Personal information
- Full name: Jehangir Behramji Khot
- Born: 1 July 1913 Saronda, Bombay Presidency, British India
- Died: 24 March 1990 (aged 77) Bombay, India
- Batting: Right-handed
- Bowling: Right-arm off-break

Domestic team information
- 1935–1946: Parsees
- 1935–1951: Western India
- 1958–1959: Railways

Career statistics
| Competition | First-class |
| Matches | 38 |
| Runs scored | 5,660 |
| Batting average | 29.06 |
| 100s/50s | 2/7 |
| Top score | 103* |
| Balls bowled | 5,660 |
| Wickets | 77 |
| Bowling average | 27.01 |
| 5 wickets in innings | 4 |
| 10 wickets in match | 2 |
| Best bowling | 6/19 |
| Catches/stumpings | 23/– |
- Source: CricketArchive

= Jehangir Khot =

Indian cricketer (1913–1990)

Jehangir Khot was born on (1 July 1913 - 24 March 1990). He was a Right-hand batsman and Right-arm off-break bowler. Played first-class cricket in the early 1900s who competed for Bombay in the Ranji Trophy. An all-rounder, Jehangir Khot also represented Parsees (Parsi) /ˈpɑːrsiː/ and Railways.

He took a hat-trick in the 1943–44 Ranji Trophy playing for Bombay against Baroda. He became the first bowler to take five wicket haul in each innings of a Ranji Trophy final when he did this feat for Mumbai against Mysore in the 1941–42 season.

==Teams==
Main FC Cricket: Parsees (1935/36-1945/46); Bombay (1935/36-1950/51): Railways (India) (1958/59)
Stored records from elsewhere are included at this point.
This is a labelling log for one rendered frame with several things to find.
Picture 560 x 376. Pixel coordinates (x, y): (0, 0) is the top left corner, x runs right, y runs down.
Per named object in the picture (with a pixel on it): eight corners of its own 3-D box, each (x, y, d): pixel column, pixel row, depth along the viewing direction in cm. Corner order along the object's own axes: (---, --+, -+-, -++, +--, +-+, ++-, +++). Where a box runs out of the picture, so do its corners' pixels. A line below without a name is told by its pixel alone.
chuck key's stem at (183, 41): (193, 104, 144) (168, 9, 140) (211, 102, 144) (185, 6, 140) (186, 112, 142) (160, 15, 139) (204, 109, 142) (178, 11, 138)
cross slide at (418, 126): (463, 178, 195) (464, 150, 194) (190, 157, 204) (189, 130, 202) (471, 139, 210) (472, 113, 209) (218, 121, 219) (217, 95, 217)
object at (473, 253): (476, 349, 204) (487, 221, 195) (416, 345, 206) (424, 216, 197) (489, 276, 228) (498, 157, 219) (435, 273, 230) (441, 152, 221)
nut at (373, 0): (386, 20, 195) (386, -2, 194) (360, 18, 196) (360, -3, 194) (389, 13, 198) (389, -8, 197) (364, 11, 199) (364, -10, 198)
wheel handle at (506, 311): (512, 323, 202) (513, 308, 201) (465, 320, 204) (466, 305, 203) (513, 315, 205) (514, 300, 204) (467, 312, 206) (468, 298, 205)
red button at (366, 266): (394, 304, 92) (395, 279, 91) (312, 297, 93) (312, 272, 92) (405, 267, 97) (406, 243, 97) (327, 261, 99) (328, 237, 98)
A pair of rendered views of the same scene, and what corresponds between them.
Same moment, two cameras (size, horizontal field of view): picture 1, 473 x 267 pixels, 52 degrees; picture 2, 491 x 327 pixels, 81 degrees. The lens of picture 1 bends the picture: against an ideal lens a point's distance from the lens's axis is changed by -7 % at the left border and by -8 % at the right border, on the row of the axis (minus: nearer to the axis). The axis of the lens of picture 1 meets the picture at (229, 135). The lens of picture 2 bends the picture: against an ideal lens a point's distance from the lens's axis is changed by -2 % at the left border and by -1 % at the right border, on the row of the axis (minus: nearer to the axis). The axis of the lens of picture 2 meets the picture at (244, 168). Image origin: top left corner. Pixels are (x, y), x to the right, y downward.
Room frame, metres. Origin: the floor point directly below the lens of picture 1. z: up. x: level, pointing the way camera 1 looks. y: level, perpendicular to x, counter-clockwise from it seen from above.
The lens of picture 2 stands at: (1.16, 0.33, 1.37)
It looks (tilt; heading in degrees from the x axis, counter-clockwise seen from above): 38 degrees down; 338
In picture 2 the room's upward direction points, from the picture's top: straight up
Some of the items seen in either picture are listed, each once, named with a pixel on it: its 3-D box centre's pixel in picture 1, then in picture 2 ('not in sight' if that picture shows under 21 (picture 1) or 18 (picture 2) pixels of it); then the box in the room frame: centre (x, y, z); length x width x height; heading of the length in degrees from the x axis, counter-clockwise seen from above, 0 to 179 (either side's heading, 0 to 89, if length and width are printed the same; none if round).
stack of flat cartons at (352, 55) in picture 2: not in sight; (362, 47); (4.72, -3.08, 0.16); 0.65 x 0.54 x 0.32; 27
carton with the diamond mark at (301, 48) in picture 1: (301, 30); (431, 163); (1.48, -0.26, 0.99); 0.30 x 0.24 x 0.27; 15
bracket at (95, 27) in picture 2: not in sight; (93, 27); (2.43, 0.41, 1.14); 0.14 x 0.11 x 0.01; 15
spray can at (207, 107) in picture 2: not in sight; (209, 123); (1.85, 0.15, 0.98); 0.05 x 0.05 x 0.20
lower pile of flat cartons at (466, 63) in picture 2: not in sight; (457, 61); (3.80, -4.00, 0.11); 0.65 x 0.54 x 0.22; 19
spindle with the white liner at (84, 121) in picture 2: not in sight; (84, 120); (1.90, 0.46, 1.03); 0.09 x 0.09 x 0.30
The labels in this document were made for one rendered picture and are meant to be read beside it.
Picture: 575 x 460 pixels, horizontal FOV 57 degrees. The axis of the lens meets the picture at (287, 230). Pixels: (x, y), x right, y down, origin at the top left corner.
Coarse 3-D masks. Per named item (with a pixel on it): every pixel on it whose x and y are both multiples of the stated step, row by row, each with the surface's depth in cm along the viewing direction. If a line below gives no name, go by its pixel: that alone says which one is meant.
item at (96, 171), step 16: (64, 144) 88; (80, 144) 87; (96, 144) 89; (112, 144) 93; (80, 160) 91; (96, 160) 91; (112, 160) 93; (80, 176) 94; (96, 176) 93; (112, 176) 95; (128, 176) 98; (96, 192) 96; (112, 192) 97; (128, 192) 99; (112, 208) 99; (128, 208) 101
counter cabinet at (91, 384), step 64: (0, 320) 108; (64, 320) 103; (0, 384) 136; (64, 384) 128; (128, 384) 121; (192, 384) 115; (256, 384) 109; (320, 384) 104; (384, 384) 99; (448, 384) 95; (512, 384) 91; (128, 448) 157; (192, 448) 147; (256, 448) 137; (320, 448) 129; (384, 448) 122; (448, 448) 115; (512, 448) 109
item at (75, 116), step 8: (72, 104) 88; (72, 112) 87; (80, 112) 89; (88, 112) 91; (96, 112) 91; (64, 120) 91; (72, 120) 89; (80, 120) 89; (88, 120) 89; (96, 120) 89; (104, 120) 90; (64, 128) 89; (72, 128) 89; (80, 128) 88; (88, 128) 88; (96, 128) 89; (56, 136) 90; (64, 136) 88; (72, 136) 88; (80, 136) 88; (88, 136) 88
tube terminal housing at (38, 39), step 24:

Other FC Cricket: Dr. C R Pereira's XI (1946/47); MK Mantri's XI (1947/48)

Ranji Trophy: Bombay (1935/36-1950/51); Railways (India) (1958/59)

==Personal life==
Jehangir Behramji Khot, son of Behramji Ratanji Khot & Cooverbai Behramji Khot. Married to Kati Mehta, had a son Behramji Jehangir Khot. After the death of his wife Kati Mehta, Jehangir Khot married to Banoo Khodaiji.

He died in Bombay (now Mumbai), Maharashtra, India on 26 March 1990.